Seventy-five years after these early restoration prophets (i.e. Haggai and Zechariah), Malachi appeared on the scene. The circumstances of his day were entirely different than the initial state of things at the time of Israel’s restoration. A priesthood was actually functioning in offering sacrifices regularly at the restored Temple. The people who had returned from exile with such high hopes had settled down to a humdrum routine. Elements of the lifestyle of the non-Israelite community had been absorbed by the people. Even complaints about the inactivity of their God were being voiced.2

The structure of the book covers a multitude of themes ranging from worship, marriage, and work. There is, however, a clear focus on Gospel and Law, blessing and cursing, redemption and judgment in the final chapter of the revelation given before the coming of the Lord in the Person of Jesus.

What is most fascinating about the final chapter of the Old Testament is the way in which God reminds Israel of the past and sets before them the future consummation as it centers on the Redeemer and His saving work. John Murray helpfully explained the retrospective/prospective nature of the message of the final chapter of the OT:

Malachi writes, “Remember ye the law of Moses my servant, which I commanded unto him in Horeb for all Israel, with the statutes and judgments” (Mal. 4:4).
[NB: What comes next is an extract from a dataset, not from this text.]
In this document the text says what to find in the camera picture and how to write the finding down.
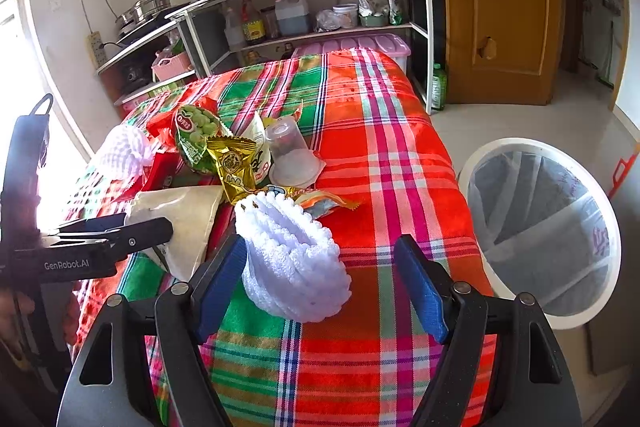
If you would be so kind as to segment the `person's left hand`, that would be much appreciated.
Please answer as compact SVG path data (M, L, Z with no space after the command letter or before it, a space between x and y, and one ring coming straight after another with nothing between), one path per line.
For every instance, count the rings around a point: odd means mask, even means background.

It is surely of the greatest weight that the long line of Old Testament prophetic witness should come to its close with so insistent an appeal for devotion to the law of Moses, the Lord’s servant, and that the intertestamentary period should be bridged, as it were, by the retrospective and the prospective, the appeal to Moses, on the one hand, and the promise of the resumption of the prophetic voice in him than whom there should not have arisen a greater, namely, John the Baptist, on the other (cf. chap. 4:5).3

Looking far into the future, Malachi brings the reality of judgment before the eyes of the newly restored Israelites, in order to bring them to a place where they would see their need for the more imminent coming of the Redeemer into the world for redemption. In Malachi 4:1 we learn that “the God who is right will make people right because He will heal all wrongs, and make everything wrong right, and if it won’t be made right He will banish it.”4 The Redeemer would be “the Sun of Righteousness” (4:2) who would be preceded by “Elijah” (4:5). We know from our Lord Jesus that John the Baptist was the “Elijah to come” (Matt. 11:14) of whom Malachi spoke. John existed to point men to Jesus. If men would heed John’s call to repent, and they would embrace Jesus as the Savior of sinners, they would be healed. “The Sun of Righteousness” would come “with healing in His beams.” Concerning the promise of “the Sun of Righteousness,” Jonathan Edwards noted:

Malachi prophesies of the beginning of this gospel day as the rising of the Sun. “The day cometh,” says he, and “the Sun of righteousness shall arise.” Hitherto, the church had been without the light of the Sun any otherwise than as reflected as it were from the moon and stars. It was a long night from the fall of man to the coming of Christ, and the prophets thereof joyfully foretold of the glorious day and the Sun’s rising after such a long night of darkness.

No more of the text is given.